Top tips for hunting down a sleeper
A sleeper is a painting or object that passes miscatalogued through the auction rooms into the hands of someone who knows (or at least suspects) its real identity. It could have been over-painted, lost amongst a large collection in a busy saleroom, or simply misunderstood.
Philip Mould has spent years hunting down sleepers and he’s willing to share his top tips with you:
- Make sure you study the back of a painting as much as the front. The labels and markings can often tell a story of their own and could provide vital clues in your search for the truth.

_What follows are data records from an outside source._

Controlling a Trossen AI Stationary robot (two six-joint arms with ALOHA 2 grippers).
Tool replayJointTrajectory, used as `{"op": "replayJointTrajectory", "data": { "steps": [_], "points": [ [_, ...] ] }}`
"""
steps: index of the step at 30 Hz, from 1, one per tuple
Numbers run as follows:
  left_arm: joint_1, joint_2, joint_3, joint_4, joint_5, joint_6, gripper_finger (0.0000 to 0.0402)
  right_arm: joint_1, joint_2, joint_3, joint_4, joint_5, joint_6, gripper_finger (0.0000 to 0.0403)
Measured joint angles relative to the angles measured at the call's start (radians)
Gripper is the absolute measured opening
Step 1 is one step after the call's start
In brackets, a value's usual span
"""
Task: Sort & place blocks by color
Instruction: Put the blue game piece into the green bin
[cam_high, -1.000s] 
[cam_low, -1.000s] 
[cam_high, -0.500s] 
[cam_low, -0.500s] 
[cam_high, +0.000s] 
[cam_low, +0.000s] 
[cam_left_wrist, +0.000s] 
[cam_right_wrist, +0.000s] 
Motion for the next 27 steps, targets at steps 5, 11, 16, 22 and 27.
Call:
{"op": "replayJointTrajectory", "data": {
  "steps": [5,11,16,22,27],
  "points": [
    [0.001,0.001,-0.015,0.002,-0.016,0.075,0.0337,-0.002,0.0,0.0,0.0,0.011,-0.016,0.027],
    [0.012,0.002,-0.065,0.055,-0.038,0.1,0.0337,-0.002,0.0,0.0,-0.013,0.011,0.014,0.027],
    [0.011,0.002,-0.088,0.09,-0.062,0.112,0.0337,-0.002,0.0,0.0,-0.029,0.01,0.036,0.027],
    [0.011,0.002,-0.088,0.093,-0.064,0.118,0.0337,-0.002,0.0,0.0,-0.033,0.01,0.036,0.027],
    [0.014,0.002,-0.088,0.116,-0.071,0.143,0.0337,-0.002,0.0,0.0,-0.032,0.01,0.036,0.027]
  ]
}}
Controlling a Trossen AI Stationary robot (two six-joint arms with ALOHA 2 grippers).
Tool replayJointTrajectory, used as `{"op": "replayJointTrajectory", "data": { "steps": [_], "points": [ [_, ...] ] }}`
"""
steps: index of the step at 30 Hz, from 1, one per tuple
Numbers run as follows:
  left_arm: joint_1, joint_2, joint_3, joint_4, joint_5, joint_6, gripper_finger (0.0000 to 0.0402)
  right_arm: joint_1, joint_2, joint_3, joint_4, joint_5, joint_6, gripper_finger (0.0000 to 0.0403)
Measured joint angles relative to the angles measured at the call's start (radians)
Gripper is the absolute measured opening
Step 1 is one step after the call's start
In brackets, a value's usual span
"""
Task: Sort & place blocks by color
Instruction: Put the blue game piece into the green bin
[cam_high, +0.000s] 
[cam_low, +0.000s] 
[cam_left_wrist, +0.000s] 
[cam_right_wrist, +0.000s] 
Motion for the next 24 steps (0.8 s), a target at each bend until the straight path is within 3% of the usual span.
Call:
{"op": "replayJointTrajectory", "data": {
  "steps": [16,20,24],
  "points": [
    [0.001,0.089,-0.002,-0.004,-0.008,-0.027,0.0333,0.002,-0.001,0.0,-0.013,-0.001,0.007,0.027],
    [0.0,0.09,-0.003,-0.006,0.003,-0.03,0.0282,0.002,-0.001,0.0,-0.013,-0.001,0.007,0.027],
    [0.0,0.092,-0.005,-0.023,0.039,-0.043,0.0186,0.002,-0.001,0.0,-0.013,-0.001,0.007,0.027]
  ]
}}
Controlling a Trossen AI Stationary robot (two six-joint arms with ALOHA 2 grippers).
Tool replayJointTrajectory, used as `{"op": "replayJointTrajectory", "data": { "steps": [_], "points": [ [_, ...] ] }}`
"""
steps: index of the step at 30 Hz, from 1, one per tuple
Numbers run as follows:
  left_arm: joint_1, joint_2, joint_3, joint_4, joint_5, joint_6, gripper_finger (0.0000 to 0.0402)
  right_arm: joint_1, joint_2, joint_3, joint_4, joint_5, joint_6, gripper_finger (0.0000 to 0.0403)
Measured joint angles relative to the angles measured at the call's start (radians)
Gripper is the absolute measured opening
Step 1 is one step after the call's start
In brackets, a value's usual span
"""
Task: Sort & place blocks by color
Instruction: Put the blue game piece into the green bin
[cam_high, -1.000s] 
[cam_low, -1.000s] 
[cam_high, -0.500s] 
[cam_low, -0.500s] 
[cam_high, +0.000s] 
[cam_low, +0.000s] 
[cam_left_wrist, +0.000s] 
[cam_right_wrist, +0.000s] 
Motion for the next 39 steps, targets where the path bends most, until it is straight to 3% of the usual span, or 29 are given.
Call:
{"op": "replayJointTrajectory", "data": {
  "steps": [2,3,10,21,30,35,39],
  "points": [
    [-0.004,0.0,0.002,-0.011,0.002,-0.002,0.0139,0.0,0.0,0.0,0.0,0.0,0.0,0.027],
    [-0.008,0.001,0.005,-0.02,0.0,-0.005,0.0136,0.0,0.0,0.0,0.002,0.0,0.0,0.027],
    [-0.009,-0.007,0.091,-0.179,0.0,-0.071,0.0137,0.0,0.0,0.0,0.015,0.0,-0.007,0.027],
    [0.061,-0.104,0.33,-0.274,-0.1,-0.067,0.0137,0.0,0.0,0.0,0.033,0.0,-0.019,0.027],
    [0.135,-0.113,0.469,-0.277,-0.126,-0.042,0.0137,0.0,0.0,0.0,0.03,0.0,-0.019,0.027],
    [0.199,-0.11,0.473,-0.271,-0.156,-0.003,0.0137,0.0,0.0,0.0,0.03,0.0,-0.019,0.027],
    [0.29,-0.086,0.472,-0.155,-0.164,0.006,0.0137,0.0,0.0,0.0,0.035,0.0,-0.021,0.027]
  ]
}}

- Never believe a signature unless you can prove it’s the same date as the picture beneath. Many unscrupulous people along the way could have added details to make the painting seem more plausible so always question what you see – be deeply cynical.
- If a picture seems too good be true don’t immediately discount it… it could still be right. That might be why others have side-lined it. Sometimes, for example, if a picture is in outstanding condition it is wrongly thought to be a modern copy.
- Try to ascertain recent ownership. If the owner says it comes from “a little old lady” or a “house clearance”, it often means that it was bought at auction a few days earlier. Use your instincts here, does the story sound vague or hollow?
- If a picture claims to be old, study the craquelure (surface cracking). If it suddenly ceases in places, it could be a sign that area has been over-painted. Overpainting could be concealing some serious damage or it could mean that a better painting lies beneath.
- Be prepared to invest in restoration. Restoring a picture can sometimes cost more than the painting itself… but it is often an essential part of the game and could lead to even greater rewards.
If you think you might have uncovered a sleeper but you need our help to take the next step, we’d love to hear from you for a future series.
Please make sure you include clear photographs of the painting (front and back) and information about how/when you acquired the work.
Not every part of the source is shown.